* **Action item**: Below is some data. Retype exactly the lines starting at the one with "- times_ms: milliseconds" and ending at the one with "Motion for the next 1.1".

* **Provided entries**:
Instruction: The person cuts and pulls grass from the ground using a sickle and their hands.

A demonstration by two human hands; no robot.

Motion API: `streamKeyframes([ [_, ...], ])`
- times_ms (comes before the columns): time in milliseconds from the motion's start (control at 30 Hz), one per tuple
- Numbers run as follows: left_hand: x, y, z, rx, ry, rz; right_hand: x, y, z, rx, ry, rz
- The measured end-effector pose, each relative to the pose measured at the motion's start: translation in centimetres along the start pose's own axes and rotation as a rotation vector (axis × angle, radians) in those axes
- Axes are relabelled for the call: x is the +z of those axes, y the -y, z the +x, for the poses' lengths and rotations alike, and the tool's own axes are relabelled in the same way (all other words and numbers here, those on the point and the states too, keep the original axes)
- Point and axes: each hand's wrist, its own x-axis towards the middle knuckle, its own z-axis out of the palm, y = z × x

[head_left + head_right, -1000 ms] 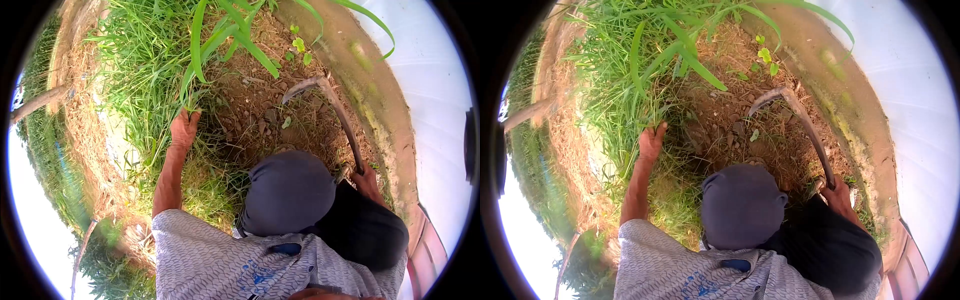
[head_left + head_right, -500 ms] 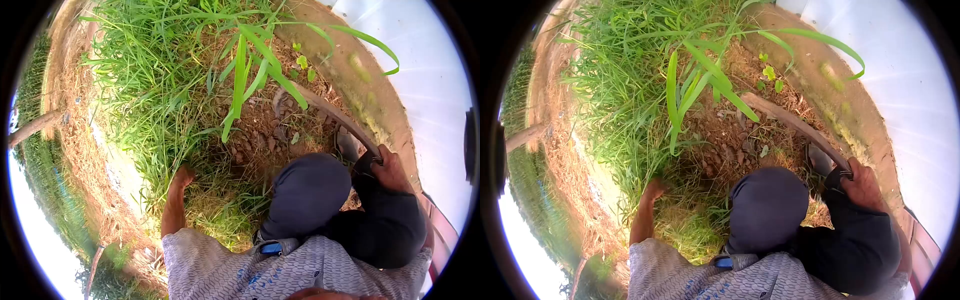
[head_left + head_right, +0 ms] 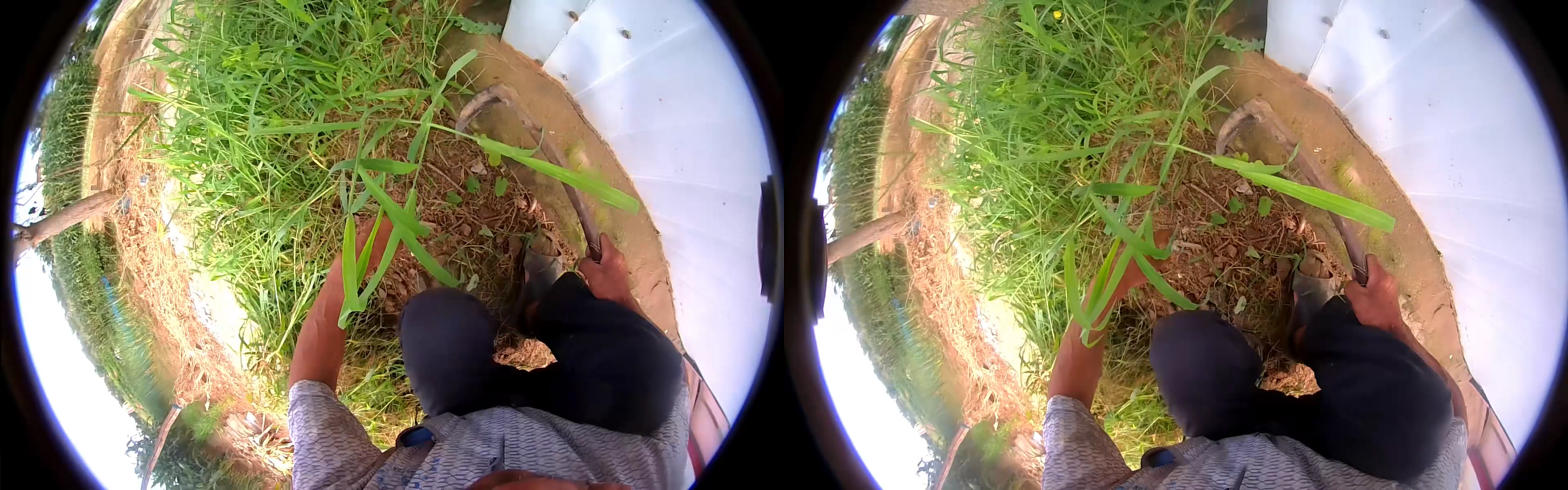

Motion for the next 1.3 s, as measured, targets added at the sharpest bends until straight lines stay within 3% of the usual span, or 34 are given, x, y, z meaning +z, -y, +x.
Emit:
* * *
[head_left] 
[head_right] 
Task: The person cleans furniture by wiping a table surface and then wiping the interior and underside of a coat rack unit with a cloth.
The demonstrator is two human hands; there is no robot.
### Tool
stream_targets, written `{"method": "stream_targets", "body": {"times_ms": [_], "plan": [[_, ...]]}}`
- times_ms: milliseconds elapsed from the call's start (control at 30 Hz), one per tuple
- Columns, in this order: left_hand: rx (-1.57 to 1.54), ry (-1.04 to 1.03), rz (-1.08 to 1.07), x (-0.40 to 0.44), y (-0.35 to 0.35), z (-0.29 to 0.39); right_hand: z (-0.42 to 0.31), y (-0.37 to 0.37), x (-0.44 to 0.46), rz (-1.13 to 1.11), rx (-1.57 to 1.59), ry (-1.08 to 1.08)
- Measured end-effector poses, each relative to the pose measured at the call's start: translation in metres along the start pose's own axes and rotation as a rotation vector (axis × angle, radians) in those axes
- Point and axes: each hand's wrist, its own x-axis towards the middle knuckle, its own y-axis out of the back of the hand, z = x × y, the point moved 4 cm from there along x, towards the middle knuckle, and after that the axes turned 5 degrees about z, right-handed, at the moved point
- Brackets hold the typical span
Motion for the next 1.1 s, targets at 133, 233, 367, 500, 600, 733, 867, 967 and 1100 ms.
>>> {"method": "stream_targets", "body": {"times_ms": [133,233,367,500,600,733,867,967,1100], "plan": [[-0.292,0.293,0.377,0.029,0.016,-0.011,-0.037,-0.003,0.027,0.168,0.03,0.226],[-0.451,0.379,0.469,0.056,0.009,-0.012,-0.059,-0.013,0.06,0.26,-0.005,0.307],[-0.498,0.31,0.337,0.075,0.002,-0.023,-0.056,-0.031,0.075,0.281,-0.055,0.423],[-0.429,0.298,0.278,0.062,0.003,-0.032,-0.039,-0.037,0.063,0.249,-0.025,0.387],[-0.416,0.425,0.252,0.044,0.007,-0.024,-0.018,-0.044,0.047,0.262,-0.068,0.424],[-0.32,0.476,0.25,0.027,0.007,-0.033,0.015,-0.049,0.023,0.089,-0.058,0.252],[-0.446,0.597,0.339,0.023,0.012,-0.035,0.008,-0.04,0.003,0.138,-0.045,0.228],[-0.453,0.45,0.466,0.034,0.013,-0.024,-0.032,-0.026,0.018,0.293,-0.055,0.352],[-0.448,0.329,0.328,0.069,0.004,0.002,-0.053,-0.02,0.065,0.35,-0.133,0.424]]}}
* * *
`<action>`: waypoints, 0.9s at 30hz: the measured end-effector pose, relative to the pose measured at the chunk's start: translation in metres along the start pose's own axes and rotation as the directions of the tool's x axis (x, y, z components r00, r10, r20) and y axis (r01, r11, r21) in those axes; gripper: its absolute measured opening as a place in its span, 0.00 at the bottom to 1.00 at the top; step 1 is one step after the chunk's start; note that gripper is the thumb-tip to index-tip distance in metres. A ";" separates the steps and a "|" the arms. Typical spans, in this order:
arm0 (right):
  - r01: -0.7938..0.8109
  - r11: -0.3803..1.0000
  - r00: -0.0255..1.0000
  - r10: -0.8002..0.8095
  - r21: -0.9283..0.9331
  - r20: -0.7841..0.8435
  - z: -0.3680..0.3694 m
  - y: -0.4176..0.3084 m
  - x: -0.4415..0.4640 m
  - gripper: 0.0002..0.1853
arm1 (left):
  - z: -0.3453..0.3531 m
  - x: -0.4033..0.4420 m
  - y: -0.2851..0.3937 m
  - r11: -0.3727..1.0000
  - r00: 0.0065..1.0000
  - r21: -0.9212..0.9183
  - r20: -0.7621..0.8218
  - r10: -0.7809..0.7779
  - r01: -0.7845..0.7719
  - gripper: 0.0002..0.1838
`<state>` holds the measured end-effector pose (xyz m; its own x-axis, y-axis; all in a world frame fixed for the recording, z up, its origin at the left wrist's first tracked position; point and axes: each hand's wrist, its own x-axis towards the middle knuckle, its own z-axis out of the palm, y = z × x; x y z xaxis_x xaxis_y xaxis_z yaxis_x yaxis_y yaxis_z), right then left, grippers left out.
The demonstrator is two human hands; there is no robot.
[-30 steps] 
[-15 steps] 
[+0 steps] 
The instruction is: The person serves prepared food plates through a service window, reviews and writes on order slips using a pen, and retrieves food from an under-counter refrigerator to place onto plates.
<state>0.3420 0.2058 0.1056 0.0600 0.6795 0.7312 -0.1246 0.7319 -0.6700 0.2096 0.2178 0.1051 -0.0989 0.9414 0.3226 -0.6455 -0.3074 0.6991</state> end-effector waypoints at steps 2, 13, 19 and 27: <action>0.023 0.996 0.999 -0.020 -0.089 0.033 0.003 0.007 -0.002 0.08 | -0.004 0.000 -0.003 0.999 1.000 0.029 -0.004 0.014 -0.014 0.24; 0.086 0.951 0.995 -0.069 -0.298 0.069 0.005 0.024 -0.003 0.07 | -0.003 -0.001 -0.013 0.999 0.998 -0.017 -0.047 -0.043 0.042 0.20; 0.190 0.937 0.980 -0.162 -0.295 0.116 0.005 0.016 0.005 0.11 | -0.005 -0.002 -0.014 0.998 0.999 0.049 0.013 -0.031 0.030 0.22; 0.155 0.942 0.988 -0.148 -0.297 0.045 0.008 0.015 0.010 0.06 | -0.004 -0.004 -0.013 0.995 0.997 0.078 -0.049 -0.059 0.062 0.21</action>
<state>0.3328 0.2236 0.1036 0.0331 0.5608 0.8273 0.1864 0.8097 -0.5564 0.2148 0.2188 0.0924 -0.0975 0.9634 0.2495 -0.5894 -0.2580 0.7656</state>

* **Task solution**:
- times_ms: milliseconds elapsed from the call's start (control at 30 Hz), one per tuple
- Columns, in this order: left_hand: rx (-1.57 to 1.54), ry (-1.04 to 1.03), rz (-1.08 to 1.07), x (-0.40 to 0.44), y (-0.35 to 0.35), z (-0.29 to 0.39); right_hand: z (-0.42 to 0.31), y (-0.37 to 0.37), x (-0.44 to 0.46), rz (-1.13 to 1.11), rx (-1.57 to 1.59), ry (-1.08 to 1.08)
- Measured end-effector poses, each relative to the pose measured at the call's start: translation in metres along the start pose's own axes and rotation as a rotation vector (axis × angle, radians) in those axes
- Point and axes: each hand's wrist, its own x-axis towards the middle knuckle, its own y-axis out of the back of the hand, z = x × y, the point moved 4 cm from there along x, towards the middle knuckle, and after that the axes turned 5 degrees about z, right-handed, at the moved point
- Brackets hold the typical span
Motion for the next 1.1 s, targets at 133, 233, 367, 500, 600, 733, 867, 967 and 1100 ms.

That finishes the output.